Tumour versus normal pathway analysis

There were seven CAMP datasets that had both tumour and normal samples available (BRCA1, COAD, GBM, PRAD, PDAC, ccRCC3 and ccRCC4). We applied differential gene expression tests between tumour and normal samples in each dataset using limma-voom (limma package, version 3.5.2). Genes with an FDR-adjusted P value < 0.1 were considered significantly differentially expressed. Similarly, we also conducted differential metabolite abundance testing between tumour and normal samples using Wilcoxon rank-sum tests. Metabolites with an FDR-adjusted P value < 0.1 were considered significantly differentially abundant.

For each KEGG pathway, we calculated the DF score and the DA score for genes and metabolites separately:

DF score = (number of significantly up-regulated constituents + number of significantly down-regulated constituents) / number of measured constituents in a pathway

DA score = (number of significantly up-regulated constituents − number of significantly down-regulated constituents) / number of measured constituents in a pathway

Constituents are either genes or metabolites in the above formula.

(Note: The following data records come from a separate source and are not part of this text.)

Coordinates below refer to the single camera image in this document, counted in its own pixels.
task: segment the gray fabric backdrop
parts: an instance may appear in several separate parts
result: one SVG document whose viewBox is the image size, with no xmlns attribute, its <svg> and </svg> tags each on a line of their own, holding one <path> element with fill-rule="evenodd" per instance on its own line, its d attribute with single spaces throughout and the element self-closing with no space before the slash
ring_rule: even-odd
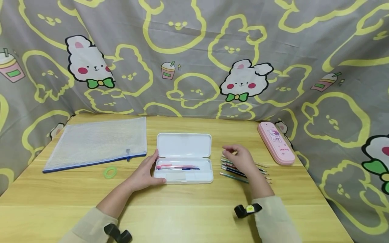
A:
<svg viewBox="0 0 389 243">
<path fill-rule="evenodd" d="M 352 238 L 387 242 L 388 1 L 0 4 L 0 193 L 80 112 L 270 120 Z"/>
</svg>

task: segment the green bow tie
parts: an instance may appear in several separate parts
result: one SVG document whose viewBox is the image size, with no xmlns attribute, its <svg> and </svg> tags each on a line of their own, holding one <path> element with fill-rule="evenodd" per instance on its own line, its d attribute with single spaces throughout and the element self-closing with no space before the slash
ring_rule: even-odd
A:
<svg viewBox="0 0 389 243">
<path fill-rule="evenodd" d="M 86 82 L 88 83 L 88 88 L 90 89 L 95 89 L 98 86 L 105 86 L 107 88 L 115 87 L 113 78 L 105 78 L 103 80 L 87 79 Z"/>
<path fill-rule="evenodd" d="M 240 100 L 242 102 L 245 102 L 247 100 L 249 93 L 243 93 L 243 94 L 228 94 L 226 101 L 230 102 L 232 100 Z"/>
<path fill-rule="evenodd" d="M 373 159 L 362 162 L 362 167 L 368 172 L 380 176 L 381 181 L 384 182 L 382 185 L 382 191 L 389 195 L 389 170 L 386 165 L 380 160 Z"/>
</svg>

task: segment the person's left hand
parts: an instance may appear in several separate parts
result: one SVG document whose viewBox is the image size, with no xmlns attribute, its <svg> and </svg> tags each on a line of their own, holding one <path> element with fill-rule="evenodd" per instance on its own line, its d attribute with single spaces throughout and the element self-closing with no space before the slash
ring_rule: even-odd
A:
<svg viewBox="0 0 389 243">
<path fill-rule="evenodd" d="M 166 183 L 165 178 L 154 178 L 151 176 L 151 167 L 158 158 L 158 149 L 152 156 L 145 158 L 132 175 L 126 180 L 132 192 L 145 189 L 151 185 Z"/>
</svg>

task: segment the hand
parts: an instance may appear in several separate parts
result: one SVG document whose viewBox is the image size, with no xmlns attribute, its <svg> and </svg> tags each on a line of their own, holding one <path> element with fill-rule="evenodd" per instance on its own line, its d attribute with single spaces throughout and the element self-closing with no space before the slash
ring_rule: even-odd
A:
<svg viewBox="0 0 389 243">
<path fill-rule="evenodd" d="M 239 144 L 224 145 L 223 155 L 227 157 L 229 161 L 234 163 L 235 167 L 238 168 L 248 178 L 251 175 L 258 175 L 259 170 L 252 159 L 250 151 Z"/>
<path fill-rule="evenodd" d="M 145 189 L 151 185 L 166 183 L 165 178 L 154 178 L 151 176 L 151 167 L 158 158 L 158 149 L 152 156 L 145 158 L 132 175 L 126 180 L 132 192 Z"/>
</svg>

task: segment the black wrist strap
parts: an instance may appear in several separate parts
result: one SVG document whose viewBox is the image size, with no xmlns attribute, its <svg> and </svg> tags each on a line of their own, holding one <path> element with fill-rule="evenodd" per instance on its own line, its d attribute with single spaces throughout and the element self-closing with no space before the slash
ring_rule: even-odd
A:
<svg viewBox="0 0 389 243">
<path fill-rule="evenodd" d="M 129 243 L 132 240 L 132 235 L 128 230 L 125 230 L 120 234 L 120 230 L 114 224 L 105 226 L 104 232 L 111 236 L 117 243 Z"/>
<path fill-rule="evenodd" d="M 248 205 L 246 208 L 243 205 L 238 205 L 234 208 L 234 211 L 238 218 L 242 219 L 247 217 L 250 214 L 257 213 L 262 210 L 262 206 L 258 203 L 254 203 L 252 205 Z"/>
</svg>

Conceptually, the DF score captures the overall disruption of the constituents of a pathway, whereas the DA score captures the tendency for pathway constituents to increase or decrease in abundance relative to a reference (in this case, normal tissue) state.

Gene–metabolite distance

To define a distance between genes and metabolites, we considered the highly manually curated genome-scale human metabolic model from Robinson et al.41, referred to as the ‘Human-1’ model, which describes the metabolic reaction network of transporters, enzymes and metabolites. We systematically computed the distance between a gene and a metabolite according to how many reaction steps separate the two molecules. If a gene and a metabolite participate in the same reaction, they will be assigned a distance of one; if they take part in subsequent reactions, they will be assigned a a distance of two, and so on. We defined an interaction as ‘proximal’ if the corresponding gene–metabolite pair had a distance of one or two (Extended Data Fig. 10b).

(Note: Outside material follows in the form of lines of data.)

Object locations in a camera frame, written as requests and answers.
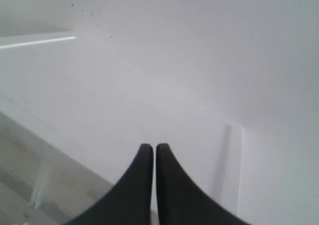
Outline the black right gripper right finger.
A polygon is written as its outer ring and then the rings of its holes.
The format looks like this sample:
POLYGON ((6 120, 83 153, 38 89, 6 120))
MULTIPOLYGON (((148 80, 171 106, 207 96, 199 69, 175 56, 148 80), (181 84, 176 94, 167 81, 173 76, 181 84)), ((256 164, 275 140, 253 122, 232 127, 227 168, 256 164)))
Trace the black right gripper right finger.
POLYGON ((156 191, 161 225, 246 224, 192 181, 166 143, 156 148, 156 191))

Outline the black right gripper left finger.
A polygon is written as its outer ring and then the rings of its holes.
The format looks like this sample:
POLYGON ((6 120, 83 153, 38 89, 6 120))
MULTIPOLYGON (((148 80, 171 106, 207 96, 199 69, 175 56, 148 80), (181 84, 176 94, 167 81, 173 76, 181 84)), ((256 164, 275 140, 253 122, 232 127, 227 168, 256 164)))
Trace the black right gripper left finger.
POLYGON ((73 218, 70 225, 149 225, 154 151, 140 145, 129 168, 100 200, 73 218))

Overall, we could compute a distance for 473,206/4,438,632 (~10.66%) gene–metabolite pairs in our analysis, and 78,672/473,206 (~16.62%) of these were classified as proximal (that is, a distance of one or two). Of all significant gene–metabolite pairs in our concordance meta-analysis, 3,304/22,619 pairs had a defined distance (~14.61%), but only 565/22,619 (~2.50%) of these were proximal.

Gene-set enrichment analysis

For the analysis in Fig. 4, we ran a pathway enrichment analysis among all significant genes for each metabolite with at least one significant gene association. This set of genes was mapped to a total of 146 KEGG pathways, and the enrichment test was performed using classical hypergeometric testing81. P values were adjusted using the Benjamini–Hochberg method for controlling the FDR80. Adjusted P values < 0.01 were considered significant.

Results were then aggregated into a metabolite × pathway matrix and visualized as a heat map, where metabolites and pathways were clustered based on the –log10(P value). Clustering was performed using the pheatmap function82 (pheatmap package, v1.0.12) with Ward linkage and Euclidean distance.

Bulk gene expression deconvolution analysis

To dissect the role of the immune compartment in the tumour microenvironment, we calculated the ImmuneScore through the estimate R package83. To calculate cell-type-specific infiltration patterns in Fig. 6, we used ssGSEA46 for bulk gene expression deconvolution analysis. Signature gene lists of immune cell types and immune features were obtained from Bindea et al.51. Briefly, ssGSEA takes the sample TPM expression values as the input and computes an enrichment score for a given gene list as compared to all the other genes in the sample transcriptome.

Statistics and reproducibility

No statistical method was used to predetermine sample size. No data points were excluded from the analyses. The statistical tests used for the individual analyses are indicated in the figure legends. The experiments were not randomized. The investigators were not blinded to allocation during experiments and outcome assessment.

Reporting summary

Further information on research design is available in the Nature Portfolio Reporting Summary linked to this article.